Yahudi dan Islam Judul Buku
: Judaism and Islam
Geiger
: Abraham Geiger
Penerbit
: M.D.C.S.P.C.K. PRESS,
Tahun Terbit : 1898 Jumlah
: 170 hlm Berangkat dari sebuah essay, Abraham Geiger berusaha menunjukkan pada semua
orang tentang gagasanya yang telah dikeluarkan di Fakultas Filsafat Universitas Bonn “ Sebuah penyelidikan bahwa sumber hukum Al-Qur’an Nabi Muhammad,
berasal dari
Yahudi“. Abraham Geiger mengambil sudut pandang subjek yang mencakup semua gagasanya itu dengan pekerjaan yang berbeda. Buku ini ia tulis dengan memuat dua bagian pembahasan. Bagian awal buku ini menjelaskan tentang latar belakang pemikirannya tentang Al-Qur’an dan Islam, sedangkan sisanya menerangkan tentang hal-hal yang menurut Geiger diadopsi oleh Nabi Nabi Muhammad dari ajaran Yahudi. Disini Abraham Geiger mengambil asumsi bahwa Nabi Nabi Muhammad meminjam ajarannya dari Yahudi, dalam hal ini tentu saja semua hal dikecualikan dari yang hanya muncul dalam perkembangan Islam selanjutnya, dan dari jejak yang tidak ada dalam Al-Qur’an itu sendiri. Namun disisi lain semua gagasan religius dan legenda-legenda seperti yang diisyaratkan dalam Al-Qur’an telah ditelaah dan kembangkan oleh Geiger setelahnya. Kedua, menurut Abraham Geiger perbandingan antara perkataan Yahudi dengan ajaran Al-Qur’an dengan harapan menetapkan sumber yang pertama sebagai sumber terakhir, ini bisa terjadi hanya dengan syarat bahwa perkataan Yahudi itu memang sudah sebelumnya ada dalam Yahudi sebelum ajaran Islam datang atau jika meski baru belakangan ini terekam, perkataan itu sudah ada dalam sinagog. Ketiga, ketika melakukan pekerjaan ini harus mempertimbangkan serius gagasan itu, apakah itu hanya kesamaan ajaran dua sekte agama yang berberda ?, karena ada begitu banyak gagasan umum yang terjadi pada saat bangkitnya Nabi Muhammad, bahwa Abraham Geiger menyatakan sangat berhati-hati dalam menegaskan dengan gegabah bahwa ada satu ajaran yang ditemukan dalam Al-Qur’an diambil dari ajaran Yahudi.
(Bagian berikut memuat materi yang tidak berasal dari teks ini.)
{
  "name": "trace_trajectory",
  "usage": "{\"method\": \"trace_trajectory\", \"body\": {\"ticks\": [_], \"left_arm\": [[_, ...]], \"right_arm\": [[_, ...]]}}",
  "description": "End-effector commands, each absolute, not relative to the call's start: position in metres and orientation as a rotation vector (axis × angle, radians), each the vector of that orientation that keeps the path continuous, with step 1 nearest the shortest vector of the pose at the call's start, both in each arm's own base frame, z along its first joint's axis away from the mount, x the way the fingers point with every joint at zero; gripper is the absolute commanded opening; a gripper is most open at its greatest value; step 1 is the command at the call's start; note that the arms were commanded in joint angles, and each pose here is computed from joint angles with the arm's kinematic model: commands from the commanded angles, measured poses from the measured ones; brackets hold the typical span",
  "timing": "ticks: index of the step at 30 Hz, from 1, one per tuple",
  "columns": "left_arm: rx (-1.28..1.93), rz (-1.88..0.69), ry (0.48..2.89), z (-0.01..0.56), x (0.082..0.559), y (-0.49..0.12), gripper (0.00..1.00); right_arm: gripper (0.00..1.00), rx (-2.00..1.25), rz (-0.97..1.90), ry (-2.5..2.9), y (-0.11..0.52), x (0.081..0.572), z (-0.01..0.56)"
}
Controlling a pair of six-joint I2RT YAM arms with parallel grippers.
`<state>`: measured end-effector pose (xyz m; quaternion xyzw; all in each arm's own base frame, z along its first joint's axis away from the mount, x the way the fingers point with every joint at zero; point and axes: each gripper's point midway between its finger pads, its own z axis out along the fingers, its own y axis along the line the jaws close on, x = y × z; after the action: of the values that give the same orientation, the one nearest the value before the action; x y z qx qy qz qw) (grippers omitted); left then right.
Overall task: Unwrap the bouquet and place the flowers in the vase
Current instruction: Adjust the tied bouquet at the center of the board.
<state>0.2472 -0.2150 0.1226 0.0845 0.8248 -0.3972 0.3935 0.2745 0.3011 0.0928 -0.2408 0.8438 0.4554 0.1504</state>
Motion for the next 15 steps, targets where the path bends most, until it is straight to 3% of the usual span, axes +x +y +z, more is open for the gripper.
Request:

Pada bagian pertama buku ini, Geiger memuat tiga segmen yang keseleruhunnya terfokus pada ajaran Nabi Muhammad yang diklaim oleh Geiger bahwa Nabi Nabi Muhammad meminjam dari ajaran Yahudi. Disini Geiger mengawali tulisannya dengan menyatakan Tidak cukup untuk memberikan ringkasan singkat tentang bagian-bagian yang tampaknya berhubungan dengan Yudaisme, untuk memastikan bahwa Nabi Muhammad benar-benar memiliki pengetahuan tertentu tentang hal itu, dan menggunakannya dalam pembentukan agama barunya, Dan lebih jauh lagi, perbandingan dengan itu membuat jelas ayat dalam Quran.. Oleh karena itu, pertama-tama Geiger menjelaskan hal ini sebagai pengembangan filosofis suatu proses, kemudian dikonfirmasi oleh bukti sejarah. Berikutnya Geiger menguraikan tiga pertanyaana dasar yang paling menyolok dalam tulisannya 1. Apakah Muhammad benar-benar berpikir dia akan mendapatkan sesuatu dengan meminjam dari Yudaisme? atau, dengan kata lain, apakah Muhammad mempunyai tujuan meminjam dari Yudaisme? 2. Apakah Nabi Muhammad mempunyai maksud tertentu, dan apa maksudnya ?dalam memperoleh pengetahuan Yudaisme , apakah dia benar meminjamnya ? lalu bagaimana mungkin dia melakukannya ? 3. Apakah tidak ada keadaan lain yang menghambat, atau pada semua kejadian membatasi peminjaman semacam itu?Apakah sesuai dengan rencananya sehingga bisa meminjam? Apakah itu diperbolehkan untuknya dan jika demikian dengan alasan apa? ? Pada poin pertama Geiger menyatakan bahwa Nabi Muhammad memiliki ketertarikan khusus terhadap Yahudi dan itu mempengaruhi kehidupan Nabi Muhammad, karena disisi lain ,menurut Geiger pada saat itu perkembangan Yahudi di Jazirah Arab sedang pesat dan memiliki banyak kekuatan yang bisa dilihat dari suku-suku yang terkadang bertemu Nabi Muhammad dalam sebuah pertempuran. Fakta ini didapat pada Bani Qoinuqo’ pada tahun kedua atau ketiga Hijriah dan juga Bani Nadhir pada tahun keempatnya. Menurut Geiger, Nabi Muhammad mengambil keuntungan dari peradaban Yahudi untuk menarik mereka agar mau mengikuti ajaran Nabi Muhammad. Karena dalam buku yang ia tulis mengatakan, untuk mendapatkan reputasi dan mendapat kesan, Nabi Muhammad menarik beberapa orang Yahudi yang mau (Geiger menambahkan keterangan 10 orang Yahudi) untuk bergabung dan sisanya akan menjadi para pengikut Nabi Muhammad.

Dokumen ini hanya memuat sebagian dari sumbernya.